Einsparungen beim Pflegepersonal gefährden Patienten in Spitälern.
Ein Patient in einem Schweizer Akutspital wird nach einer Operation am offenen Herzen nach einer Woche in die Rehabilitation entlassen. Noch am selben Tag muss er in einem alarmierenden Gesundheitszustand ins Spital zurückverlegt werden. Zur Behandlung und Überwachung wird er direkt auf der Intensivpflegestation aufgenommen.
Bei diesem Szenario könnte es sich um eine unvorhersehbare Komplikation handeln, die dem Krankheitsbild des Patienten entspricht. Es könnte aber auch eine Folge vermeidbarer Fehlleistungen im Behandlungsprozess eines Spitals sein.
Die Pflege in der Schweiz weist im europäischen Vergleich eine sehr gute Qualität auf, wie das RN4CAST-Forschungsprojekt des Institutes für Pflegewissenschaft der Universität Basel zeigt. Diese Studie untersuchte Zusammenhänge zwischen dem Bestand sowie Ausbildungsgrad des Pflegepersonals und der Patientensicherheit und Pflegequalität in zwölf europäischen Ländern.
Während in der Schweiz eine Pflegefachperson derzeit im Schnitt sechs Patienten betreut, pflegt eine Pflegefachperson in Deutschland im Durchschnitt bereits zehn Patienten. Dennoch konnten die Forscher des Instituts für Pflegewissenschaft in diesem Zusammenhang nachweisen, dass aufgrund von Einsparungen beim Pflegepersonal auch in Schweizer Spitälern Qualitätseinbussen zu beobachten sind: Patienten sind häufiger von Komplikationen wie Lungenentzündungen und Blutvergiftungen, Wundliegen oder Fehlern in der Medikamentenverabreichung betroffen. In den USA wurde festgestellt, dass eine Reduktion des Pflegepersonals zu mehr Komplikationen führt und häufiger Patienten sterben. Schweizer Pflegefachleute befürchten, dass durch die per Januar 2012 gesamtschweizerisch eingeführten Fallpauschalen (DRG) dieser Negativtrend auch bei uns beschleunigt wird.
Das schweizerische Gesundheitssystem steht durch die Jahr für Jahr steigenden Kosten im Fokus des öffentlichen Interesses. Hier verspricht sich die Politik mit der Einführung der Fallpauschalen eine kostendämpfende Wirkung. In dem aus Deutschland adaptierten Tarifsystem SwissDRG erhalten die Spitäler seither für jede Diagnose einen Festbetrag vergütet, unabhängig vom effektiven Krankheitsverlauf des Patienten und dem damit verbundenen Pflegeaufwand. Routinebehandlungen werden aus Kosteneinsparungsgründen zunehmend in den ambulanten Bereich verlagert. Die Konsequenzen tragen dabei nicht nur die Spitäler und ihre Angestellten, sondern auch die Patienten. Nach der Einführung des DRG-Systems in Deutschland wurde beobachtet, dass die Spitaleintritte um fast 20 Prozent zugenommen haben. In der Schweiz ging die Aufenthaltsdauer der Patienten im Spital gemäss Bundesamt für Statistik von 10,2 Tagen im Jahr 1998 auf 7,7 Tage im Jahre 2011 zurück. In Deutschland wurden in den letzten Jahren mehrere Zehntausend Stellen Pflegepersonal abgebaut.

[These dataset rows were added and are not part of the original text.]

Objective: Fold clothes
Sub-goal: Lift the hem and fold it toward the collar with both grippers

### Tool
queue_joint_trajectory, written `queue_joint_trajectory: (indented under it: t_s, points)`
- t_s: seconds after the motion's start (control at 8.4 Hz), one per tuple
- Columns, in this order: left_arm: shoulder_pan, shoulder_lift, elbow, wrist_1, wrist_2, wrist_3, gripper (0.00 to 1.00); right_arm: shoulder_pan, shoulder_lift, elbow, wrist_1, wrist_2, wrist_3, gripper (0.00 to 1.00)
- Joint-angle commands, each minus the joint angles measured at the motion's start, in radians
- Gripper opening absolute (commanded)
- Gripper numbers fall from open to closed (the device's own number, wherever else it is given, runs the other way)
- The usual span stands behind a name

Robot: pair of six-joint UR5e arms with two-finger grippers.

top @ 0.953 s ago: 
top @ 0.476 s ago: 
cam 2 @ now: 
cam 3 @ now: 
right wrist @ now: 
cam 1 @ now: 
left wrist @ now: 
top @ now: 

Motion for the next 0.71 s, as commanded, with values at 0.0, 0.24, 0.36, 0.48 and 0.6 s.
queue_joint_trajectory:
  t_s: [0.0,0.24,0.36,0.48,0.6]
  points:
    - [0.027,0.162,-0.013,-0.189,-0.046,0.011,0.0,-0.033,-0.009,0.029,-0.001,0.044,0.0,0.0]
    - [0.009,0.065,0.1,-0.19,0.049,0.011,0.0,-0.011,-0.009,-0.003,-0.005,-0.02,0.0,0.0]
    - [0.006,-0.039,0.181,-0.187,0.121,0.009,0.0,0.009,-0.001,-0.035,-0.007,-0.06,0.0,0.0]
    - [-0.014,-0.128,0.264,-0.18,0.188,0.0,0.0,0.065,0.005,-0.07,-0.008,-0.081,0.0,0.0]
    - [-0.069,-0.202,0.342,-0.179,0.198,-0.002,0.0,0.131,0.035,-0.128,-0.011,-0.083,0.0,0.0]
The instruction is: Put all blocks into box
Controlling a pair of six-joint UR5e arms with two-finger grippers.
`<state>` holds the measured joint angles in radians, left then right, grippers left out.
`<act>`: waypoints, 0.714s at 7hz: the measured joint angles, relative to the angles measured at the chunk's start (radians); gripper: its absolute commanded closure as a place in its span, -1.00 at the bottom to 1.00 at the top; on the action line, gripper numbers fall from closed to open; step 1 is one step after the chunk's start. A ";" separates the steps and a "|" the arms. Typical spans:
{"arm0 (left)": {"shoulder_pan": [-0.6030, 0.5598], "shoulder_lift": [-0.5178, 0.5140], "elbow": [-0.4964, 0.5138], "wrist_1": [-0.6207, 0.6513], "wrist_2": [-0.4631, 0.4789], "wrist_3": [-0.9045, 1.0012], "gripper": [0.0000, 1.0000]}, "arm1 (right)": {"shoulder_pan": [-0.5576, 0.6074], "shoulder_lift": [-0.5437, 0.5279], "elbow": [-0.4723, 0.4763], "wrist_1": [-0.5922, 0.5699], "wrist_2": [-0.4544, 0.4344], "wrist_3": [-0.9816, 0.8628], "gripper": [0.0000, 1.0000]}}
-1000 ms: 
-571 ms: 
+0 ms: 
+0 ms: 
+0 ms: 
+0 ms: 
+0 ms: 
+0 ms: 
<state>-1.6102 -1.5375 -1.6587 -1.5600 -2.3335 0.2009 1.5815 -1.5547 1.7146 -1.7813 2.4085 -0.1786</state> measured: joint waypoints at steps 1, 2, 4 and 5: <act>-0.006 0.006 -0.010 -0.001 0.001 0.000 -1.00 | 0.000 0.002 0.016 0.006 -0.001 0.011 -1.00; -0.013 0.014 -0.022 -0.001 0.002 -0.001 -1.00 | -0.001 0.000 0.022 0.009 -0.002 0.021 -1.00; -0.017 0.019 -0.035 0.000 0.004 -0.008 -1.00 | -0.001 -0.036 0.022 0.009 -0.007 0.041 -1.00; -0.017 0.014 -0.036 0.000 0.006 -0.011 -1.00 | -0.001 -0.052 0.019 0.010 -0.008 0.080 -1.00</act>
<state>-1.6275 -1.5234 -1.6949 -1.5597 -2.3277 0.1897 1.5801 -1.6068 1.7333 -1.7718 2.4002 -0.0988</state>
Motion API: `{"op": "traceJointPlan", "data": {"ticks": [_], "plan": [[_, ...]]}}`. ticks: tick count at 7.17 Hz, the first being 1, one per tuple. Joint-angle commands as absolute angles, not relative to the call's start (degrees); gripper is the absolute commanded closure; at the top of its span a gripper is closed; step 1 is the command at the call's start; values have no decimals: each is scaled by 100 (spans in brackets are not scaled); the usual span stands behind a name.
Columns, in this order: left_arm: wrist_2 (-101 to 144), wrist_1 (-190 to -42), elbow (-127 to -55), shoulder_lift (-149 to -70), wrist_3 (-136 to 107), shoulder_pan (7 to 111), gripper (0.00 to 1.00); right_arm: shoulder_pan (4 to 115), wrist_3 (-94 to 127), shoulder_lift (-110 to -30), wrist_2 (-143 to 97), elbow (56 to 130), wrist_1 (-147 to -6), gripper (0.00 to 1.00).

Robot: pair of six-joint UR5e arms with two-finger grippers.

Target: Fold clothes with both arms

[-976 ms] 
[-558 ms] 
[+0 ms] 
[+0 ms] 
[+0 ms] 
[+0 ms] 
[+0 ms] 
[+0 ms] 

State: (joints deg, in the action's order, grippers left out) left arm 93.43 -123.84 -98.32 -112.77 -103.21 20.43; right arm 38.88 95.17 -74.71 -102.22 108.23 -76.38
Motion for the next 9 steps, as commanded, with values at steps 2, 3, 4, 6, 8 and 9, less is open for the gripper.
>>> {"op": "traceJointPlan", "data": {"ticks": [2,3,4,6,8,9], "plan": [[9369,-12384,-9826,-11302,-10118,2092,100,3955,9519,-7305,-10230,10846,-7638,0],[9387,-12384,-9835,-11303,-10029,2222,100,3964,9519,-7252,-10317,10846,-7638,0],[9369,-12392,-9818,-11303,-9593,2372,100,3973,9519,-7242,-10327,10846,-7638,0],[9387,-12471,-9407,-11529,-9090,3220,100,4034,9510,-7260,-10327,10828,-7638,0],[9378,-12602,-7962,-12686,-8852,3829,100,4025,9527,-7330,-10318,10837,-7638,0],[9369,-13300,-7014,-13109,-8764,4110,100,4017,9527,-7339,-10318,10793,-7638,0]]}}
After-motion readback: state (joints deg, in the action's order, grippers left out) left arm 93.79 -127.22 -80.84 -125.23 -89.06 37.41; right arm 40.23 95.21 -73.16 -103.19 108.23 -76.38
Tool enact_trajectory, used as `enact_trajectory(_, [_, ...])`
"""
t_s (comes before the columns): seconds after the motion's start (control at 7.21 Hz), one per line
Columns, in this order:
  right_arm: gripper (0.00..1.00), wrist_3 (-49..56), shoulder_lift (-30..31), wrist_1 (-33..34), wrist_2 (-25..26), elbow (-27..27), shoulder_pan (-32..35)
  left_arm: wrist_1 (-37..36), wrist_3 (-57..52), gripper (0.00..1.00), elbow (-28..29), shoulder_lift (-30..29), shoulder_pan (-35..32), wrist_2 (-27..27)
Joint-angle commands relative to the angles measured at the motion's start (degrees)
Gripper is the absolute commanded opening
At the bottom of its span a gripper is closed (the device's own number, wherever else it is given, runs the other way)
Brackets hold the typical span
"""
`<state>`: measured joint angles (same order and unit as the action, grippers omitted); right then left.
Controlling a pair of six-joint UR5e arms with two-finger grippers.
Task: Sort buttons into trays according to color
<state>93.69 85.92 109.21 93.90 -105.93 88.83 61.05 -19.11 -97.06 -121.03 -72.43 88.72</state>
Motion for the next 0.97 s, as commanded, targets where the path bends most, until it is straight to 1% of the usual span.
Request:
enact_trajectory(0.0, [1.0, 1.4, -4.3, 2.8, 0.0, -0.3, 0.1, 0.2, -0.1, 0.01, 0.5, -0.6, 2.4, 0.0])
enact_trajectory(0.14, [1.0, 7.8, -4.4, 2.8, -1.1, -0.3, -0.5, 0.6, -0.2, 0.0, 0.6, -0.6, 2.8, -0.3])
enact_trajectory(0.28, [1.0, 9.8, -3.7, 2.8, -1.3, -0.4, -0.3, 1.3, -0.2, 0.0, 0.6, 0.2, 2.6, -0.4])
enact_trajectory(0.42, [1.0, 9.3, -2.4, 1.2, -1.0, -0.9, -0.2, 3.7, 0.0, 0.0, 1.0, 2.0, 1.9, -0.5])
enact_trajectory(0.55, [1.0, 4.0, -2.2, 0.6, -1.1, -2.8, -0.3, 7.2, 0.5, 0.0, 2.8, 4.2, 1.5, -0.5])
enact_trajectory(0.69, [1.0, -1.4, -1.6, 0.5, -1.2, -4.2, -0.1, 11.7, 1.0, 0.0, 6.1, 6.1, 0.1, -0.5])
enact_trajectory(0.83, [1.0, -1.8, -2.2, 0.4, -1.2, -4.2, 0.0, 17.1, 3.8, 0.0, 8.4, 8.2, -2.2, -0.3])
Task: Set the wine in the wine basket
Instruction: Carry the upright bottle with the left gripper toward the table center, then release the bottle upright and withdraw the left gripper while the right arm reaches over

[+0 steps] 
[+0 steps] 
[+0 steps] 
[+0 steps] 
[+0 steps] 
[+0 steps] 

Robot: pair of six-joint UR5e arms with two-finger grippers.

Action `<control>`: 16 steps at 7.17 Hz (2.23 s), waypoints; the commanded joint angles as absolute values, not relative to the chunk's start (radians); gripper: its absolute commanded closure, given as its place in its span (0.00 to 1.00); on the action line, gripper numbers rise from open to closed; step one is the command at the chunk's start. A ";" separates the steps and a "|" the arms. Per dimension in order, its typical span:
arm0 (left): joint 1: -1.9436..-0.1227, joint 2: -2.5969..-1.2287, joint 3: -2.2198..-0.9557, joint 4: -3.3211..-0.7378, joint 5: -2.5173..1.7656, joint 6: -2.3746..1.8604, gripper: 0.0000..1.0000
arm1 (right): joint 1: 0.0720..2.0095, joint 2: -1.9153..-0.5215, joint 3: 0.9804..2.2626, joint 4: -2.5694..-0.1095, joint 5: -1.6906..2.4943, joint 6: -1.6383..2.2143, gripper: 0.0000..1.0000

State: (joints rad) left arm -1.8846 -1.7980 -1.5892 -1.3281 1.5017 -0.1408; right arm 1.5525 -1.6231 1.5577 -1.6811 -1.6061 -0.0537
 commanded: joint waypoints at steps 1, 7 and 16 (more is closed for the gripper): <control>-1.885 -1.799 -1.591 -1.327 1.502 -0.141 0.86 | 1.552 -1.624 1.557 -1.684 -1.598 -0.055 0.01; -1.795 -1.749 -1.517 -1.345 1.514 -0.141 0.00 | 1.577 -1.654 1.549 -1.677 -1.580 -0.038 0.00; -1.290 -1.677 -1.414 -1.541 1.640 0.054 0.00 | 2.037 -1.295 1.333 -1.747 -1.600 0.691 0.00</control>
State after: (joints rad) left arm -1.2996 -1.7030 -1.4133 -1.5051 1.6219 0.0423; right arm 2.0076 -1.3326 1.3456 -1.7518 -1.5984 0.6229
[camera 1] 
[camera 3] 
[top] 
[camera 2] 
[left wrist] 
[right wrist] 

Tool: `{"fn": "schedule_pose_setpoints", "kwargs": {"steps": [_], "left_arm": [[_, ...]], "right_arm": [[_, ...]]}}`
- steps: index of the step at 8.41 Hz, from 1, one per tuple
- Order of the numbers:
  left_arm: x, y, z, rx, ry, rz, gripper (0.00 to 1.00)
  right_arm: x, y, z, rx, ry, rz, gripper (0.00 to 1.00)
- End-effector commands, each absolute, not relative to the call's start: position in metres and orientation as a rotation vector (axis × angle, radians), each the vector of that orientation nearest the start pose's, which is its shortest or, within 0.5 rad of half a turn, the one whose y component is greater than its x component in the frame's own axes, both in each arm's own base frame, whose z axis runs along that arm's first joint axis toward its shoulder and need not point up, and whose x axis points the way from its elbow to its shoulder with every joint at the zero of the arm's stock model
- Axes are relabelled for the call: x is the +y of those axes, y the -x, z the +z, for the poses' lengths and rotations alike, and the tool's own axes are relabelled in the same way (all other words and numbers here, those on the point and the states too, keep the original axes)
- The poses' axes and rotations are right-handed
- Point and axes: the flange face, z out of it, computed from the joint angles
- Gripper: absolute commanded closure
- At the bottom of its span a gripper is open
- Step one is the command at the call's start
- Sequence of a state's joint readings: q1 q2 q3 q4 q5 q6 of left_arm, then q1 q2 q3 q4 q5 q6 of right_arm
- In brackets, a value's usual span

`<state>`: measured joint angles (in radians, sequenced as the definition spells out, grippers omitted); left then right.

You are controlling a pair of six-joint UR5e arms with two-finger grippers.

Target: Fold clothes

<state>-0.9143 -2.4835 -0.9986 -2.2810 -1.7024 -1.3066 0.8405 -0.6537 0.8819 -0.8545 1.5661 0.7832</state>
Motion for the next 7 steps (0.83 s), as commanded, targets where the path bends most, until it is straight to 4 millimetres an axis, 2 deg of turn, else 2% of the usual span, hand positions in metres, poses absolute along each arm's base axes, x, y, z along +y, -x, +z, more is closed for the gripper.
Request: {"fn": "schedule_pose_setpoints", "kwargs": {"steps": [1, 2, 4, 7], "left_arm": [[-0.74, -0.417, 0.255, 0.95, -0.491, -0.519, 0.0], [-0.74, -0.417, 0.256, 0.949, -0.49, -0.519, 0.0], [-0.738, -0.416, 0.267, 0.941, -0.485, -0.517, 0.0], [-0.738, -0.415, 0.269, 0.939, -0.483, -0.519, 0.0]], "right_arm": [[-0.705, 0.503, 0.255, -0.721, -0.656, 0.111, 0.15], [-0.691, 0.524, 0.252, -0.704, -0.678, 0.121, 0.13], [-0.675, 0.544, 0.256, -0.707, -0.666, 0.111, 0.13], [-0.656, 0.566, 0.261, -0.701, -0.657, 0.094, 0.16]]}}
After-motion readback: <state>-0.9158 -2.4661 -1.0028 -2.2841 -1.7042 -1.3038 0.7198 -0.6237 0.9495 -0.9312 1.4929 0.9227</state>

In einer internationalen Studie kommt die renommierte Forscherin Professor Linda Aiken überdies zum Befund, dass in Deutschland neben dem quantitativen Stellenabbau qualifizierte Fachkräfte zunehmend durch weniger qualifiziertes Personal ersetzt werden. Damit wiederum erhöht sich die Arbeitsbelastung für die verbleibenden Fachkräfte, weil weniger qualifizierte Pflegefachkräfte verfügbar sind und diese in kürzerer Zeit mehr schwerkranke Patienten betreuen müssen.
Im Zuge der SwissDRG-Einführung wird in einer vom Schweizer Nationalfonds unterstützten Studie in fünf grossen Spitälern untersucht, wie sich die Fallpauschalen auf die Arbeitsbedingungen der Pflege auswirken. Diese Studie wird wichtige Informationen liefern, um die Qualität und damit auch die Wirksamkeit von Pflegeleistungen weiterhin sicherzustellen. Ziel muss es sein, das Schweizer Gesundheitssystem effizienter zu gestalten, ohne jedoch Abstriche in der derzeit qualitativ hochstehenden Pflege in Schweizer Akutspitälern zu riskieren und Patienten zu gefährden.